Le Maréchal Foch disait ne pas connaître de per­sonnes culti­vées, mais seule­ment des per­sonnes qui se cultivent. Ce qui est vrai de la culture en géné­ral l’est aus­si de l’ins­truc­tion chré­tienne : elle s’entretient. 

Dans cette for­ma­tion per­ma­nente, la lec­ture tient une place irrem­pla­çable. Elle donne accès à des conte­nus plus appro­fon­dis où les idées com­plexes peuvent être cor­rec­te­ment expo­sées sans perdre l’at­ten­tion du des­ti­na­taire, où les sources et les cita­tions se déploient sans contrainte, où les rai­son­ne­ments pro­gressent avec rigueur, por­tés par des mots bien pesés. 

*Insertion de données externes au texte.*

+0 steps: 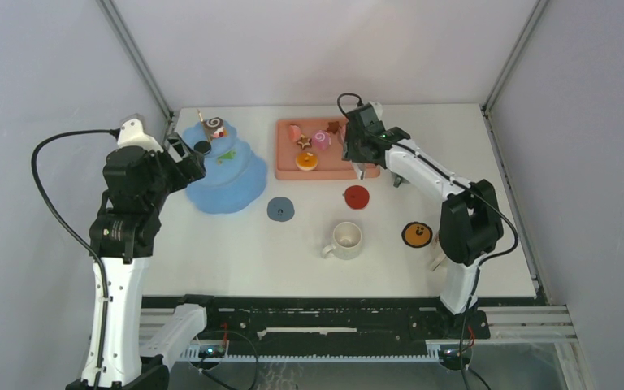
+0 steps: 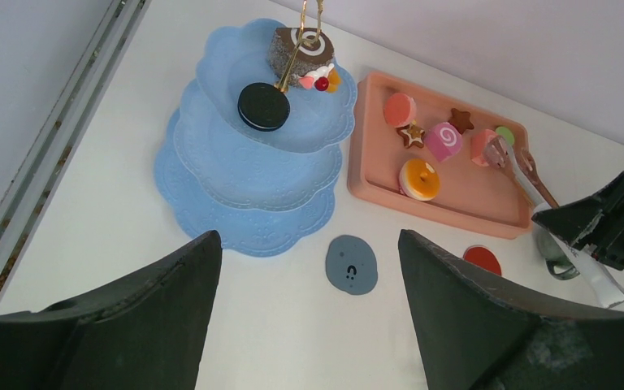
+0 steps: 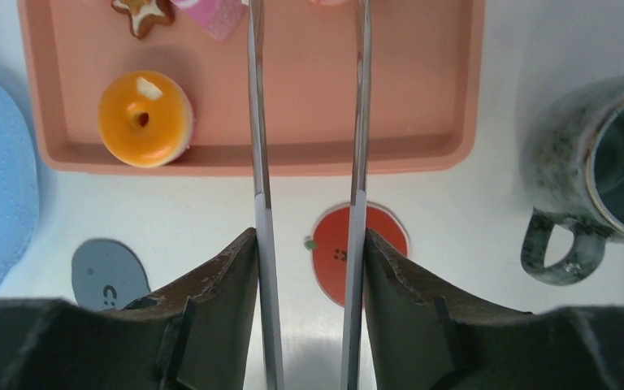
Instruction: Serve the afternoon tea
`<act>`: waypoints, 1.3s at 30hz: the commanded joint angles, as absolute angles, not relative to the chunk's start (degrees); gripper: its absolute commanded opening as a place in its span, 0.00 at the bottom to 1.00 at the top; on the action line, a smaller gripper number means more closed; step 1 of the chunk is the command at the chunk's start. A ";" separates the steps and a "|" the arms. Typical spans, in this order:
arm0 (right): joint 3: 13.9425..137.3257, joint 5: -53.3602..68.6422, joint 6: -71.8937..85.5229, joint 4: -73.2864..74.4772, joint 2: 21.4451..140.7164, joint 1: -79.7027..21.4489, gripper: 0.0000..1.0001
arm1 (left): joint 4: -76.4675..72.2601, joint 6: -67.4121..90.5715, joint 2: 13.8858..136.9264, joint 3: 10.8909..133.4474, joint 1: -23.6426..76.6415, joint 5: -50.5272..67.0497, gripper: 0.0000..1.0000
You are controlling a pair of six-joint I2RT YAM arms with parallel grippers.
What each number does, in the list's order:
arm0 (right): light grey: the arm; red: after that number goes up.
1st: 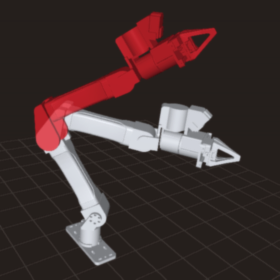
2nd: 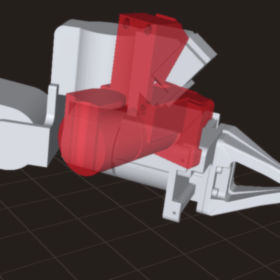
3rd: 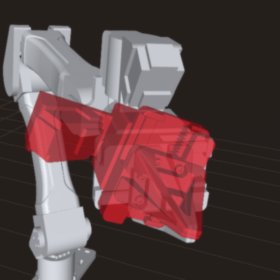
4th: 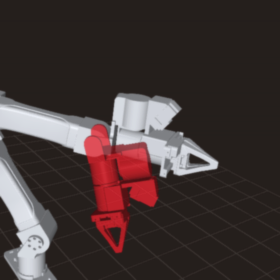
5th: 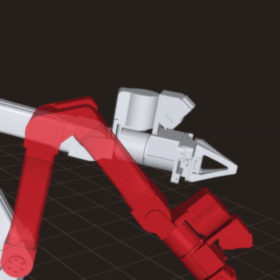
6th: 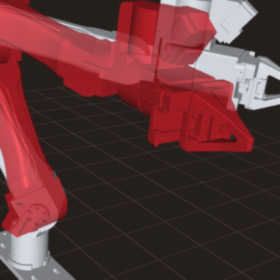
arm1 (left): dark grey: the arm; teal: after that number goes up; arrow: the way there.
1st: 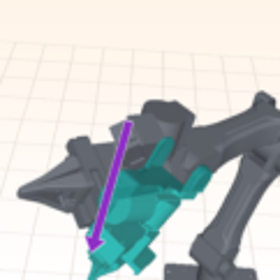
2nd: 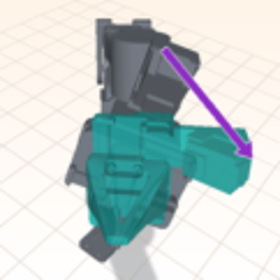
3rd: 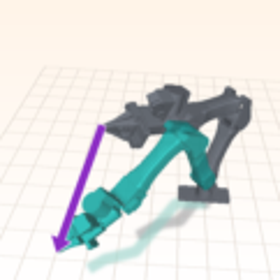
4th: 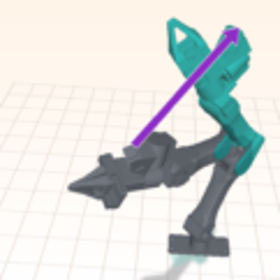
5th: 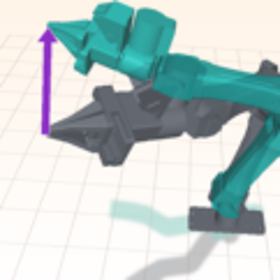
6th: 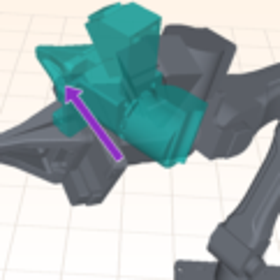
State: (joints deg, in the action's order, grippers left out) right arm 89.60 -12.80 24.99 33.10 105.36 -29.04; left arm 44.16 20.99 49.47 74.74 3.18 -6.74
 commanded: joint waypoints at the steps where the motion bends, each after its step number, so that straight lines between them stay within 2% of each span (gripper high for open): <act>1: 95.33 -17.20 27.51 33.08 107.90 -30.39 0.56 | 41.92 21.22 48.86 74.08 2.72 -5.87 0.84; 12: 98.98 -22.71 28.13 36.73 111.10 -30.57 0.53 | 41.88 20.73 48.77 73.83 2.74 -5.99 0.84; 24: 99.31 -19.07 26.20 35.70 112.09 -30.06 0.49 | 41.92 20.57 48.81 73.73 2.72 -5.86 0.84; 27: 99.30 -19.32 26.30 35.51 112.35 -29.97 0.40 | 41.92 20.63 48.82 73.73 2.71 -5.80 0.84; 29: 99.11 -19.64 26.28 35.51 112.41 -29.93 0.29 | 41.92 20.58 48.87 73.83 2.67 -5.80 0.84; 30: 98.94 -19.62 26.24 35.43 112.33 -29.89 0.22 | 41.88 20.57 48.94 73.82 2.70 -5.71 0.84; 32: 98.60 -19.71 26.20 35.38 111.73 -29.98 0.00 | 41.92 20.53 48.93 73.91 2.72 -5.69 0.84; 39: 94.92 -18.14 24.10 33.34 107.03 -30.49 0.00 | 41.92 20.58 48.87 74.07 2.72 -5.81 0.84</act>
State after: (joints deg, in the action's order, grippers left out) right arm 95.92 -18.83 25.87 36.86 112.31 -30.11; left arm 44.14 20.97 49.45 74.74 3.18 -6.68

La lec­ture offre une grande liber­té à celui qui s’ins­truit. Les sujets y sont infi­ni­ment variés et s’a­daptent aux inté­rêts du moment. Le lec­teur pro­gresse à son rythme, prend le temps de réflé­chir, revient sur une idée ou la confie à sa mémoire. Il a toute lati­tude quant au lieu ou au temps : il peut s’y adon­ner dans l’in­ti­mi­té de son bureau, dans les trans­ports publics sur le che­min du tra­vail, sur un banc au soleil dans un parc en pleine flo­rai­son ou dans la paix du soir avant de se repo­ser. Des condi­tions favo­rables à l’ef­fort intel­lec­tuel et spi­ri­tuel entourent l’exer­cice de la lecture. 

Que ce soit par les revues, les livres ven­dus à la pro­cure ou emprun­tés à la biblio­thèque parois­siale, les prieu­rés veillent à ce que vous puis­siez nour­rir votre foi. Les prêtres se tiennent à votre dis­po­si­tion pour tout conseil de lec­ture. Plus que des chré­tiens culti­vés, soyons des chré­tiens qui nous cultivons.